Look, I understand the March Of Progress and all that, and I know that technology becomes outdated after a while. I just wish that the “while” would last a little longer.
And no, I’m not going to “stream” movies — at least, not the movies that I love and want to watch over and over again — because as any fule kno, what the “Cloud” giveth, the Cloud can take away (often without warning) and I refuse to be held hostage by the fucking movie studios (e.g. the horrible Disney Corporation, or Netflix). The ordinary movies (i.e. most of them) I can watch once and never watch again without regret; but the gems? oh no, I wantssss them all, my Precioussss, so that I can enjoy them anytime I want and not when Global Entertainment MegaCorp says I can (or can’t, a pox on them).
Ditto books, by the way. I’ve talked before about why I can’t use Kindle (see below* for the Cliff Notes version), so forget e-books of any kind whatsoever. And I have hundreds of audio CDs, ergo I have a couple of backup CD players for the time when the poxy recording industry [50,000-word rant deleted] decides that CD ownership is a Bad Thing.
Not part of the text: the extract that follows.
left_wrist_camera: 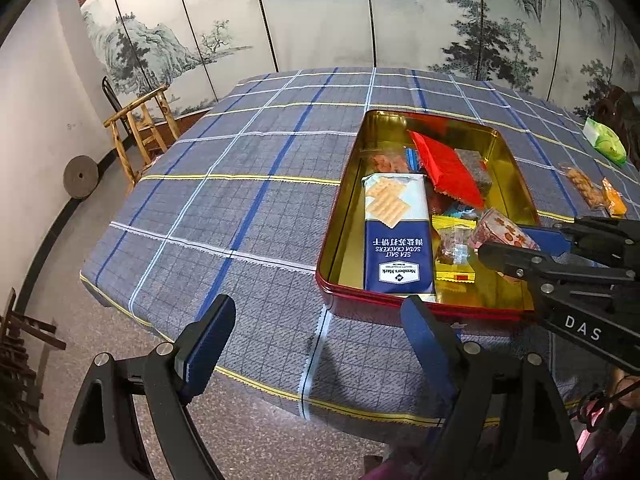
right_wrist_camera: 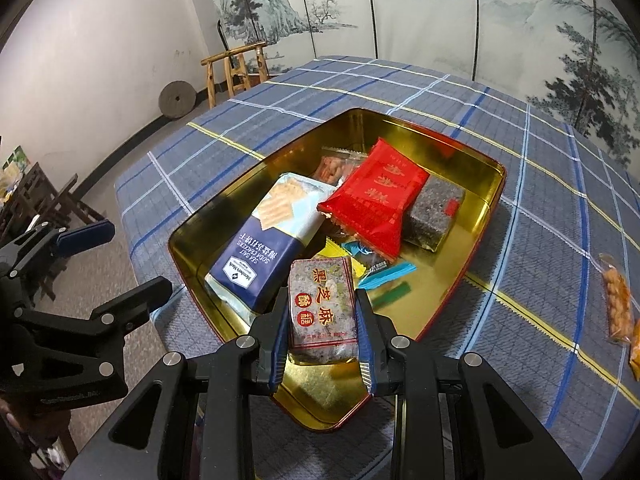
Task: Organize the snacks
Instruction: 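Lower the white pastry packet into the tin and open the right gripper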
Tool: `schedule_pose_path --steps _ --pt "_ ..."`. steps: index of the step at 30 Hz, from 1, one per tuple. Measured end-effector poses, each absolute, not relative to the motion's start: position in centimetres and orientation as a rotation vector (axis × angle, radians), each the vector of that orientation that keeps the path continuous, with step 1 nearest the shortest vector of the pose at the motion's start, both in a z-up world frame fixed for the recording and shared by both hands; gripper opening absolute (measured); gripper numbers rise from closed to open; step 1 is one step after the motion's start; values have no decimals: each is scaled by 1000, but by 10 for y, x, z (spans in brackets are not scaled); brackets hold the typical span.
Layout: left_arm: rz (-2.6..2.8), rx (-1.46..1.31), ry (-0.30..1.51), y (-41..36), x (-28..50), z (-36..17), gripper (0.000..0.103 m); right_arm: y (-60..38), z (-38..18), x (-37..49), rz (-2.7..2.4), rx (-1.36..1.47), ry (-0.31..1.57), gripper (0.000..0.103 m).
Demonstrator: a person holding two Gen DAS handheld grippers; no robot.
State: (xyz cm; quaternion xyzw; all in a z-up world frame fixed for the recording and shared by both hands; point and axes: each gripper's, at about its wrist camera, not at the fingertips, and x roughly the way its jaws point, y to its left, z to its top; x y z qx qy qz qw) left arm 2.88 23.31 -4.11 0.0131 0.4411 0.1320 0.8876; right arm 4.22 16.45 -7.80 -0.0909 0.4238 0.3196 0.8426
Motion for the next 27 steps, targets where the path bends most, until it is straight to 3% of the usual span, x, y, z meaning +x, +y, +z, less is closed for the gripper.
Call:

Possession isn’t just 9/10 of the law when it comes to my viewing, listening and reading pleasure: it’s all of the law, and I intend to keep it that way.
*I’ve never bought into e-books. I tried a Kindle, but it might as well been kindling for all the appeal it has to me. Here’s the reason why: my eyesight is failing [Old Fart Problem #4], which means I have to increase the font size to see the words properly. Problem: I read at about 2,000 words per minute (always have), which means that I get a blister on my thumb from hitting the “Next Page” button on a Kindle, and anyone in the room with me will eventually complain about the noise of the constant rapid-fire clicking.
And that’s the other problem, right there: I love the feel of a book in my hands. I love the ability to flip backwards to re-read a passage that turned out to be important later on. I love the fact that once I own a book, it can’t be taken away from me electronically by some algorithm which decides that I’ve had the content “long enough” (as though there’s an expiration date on ownership).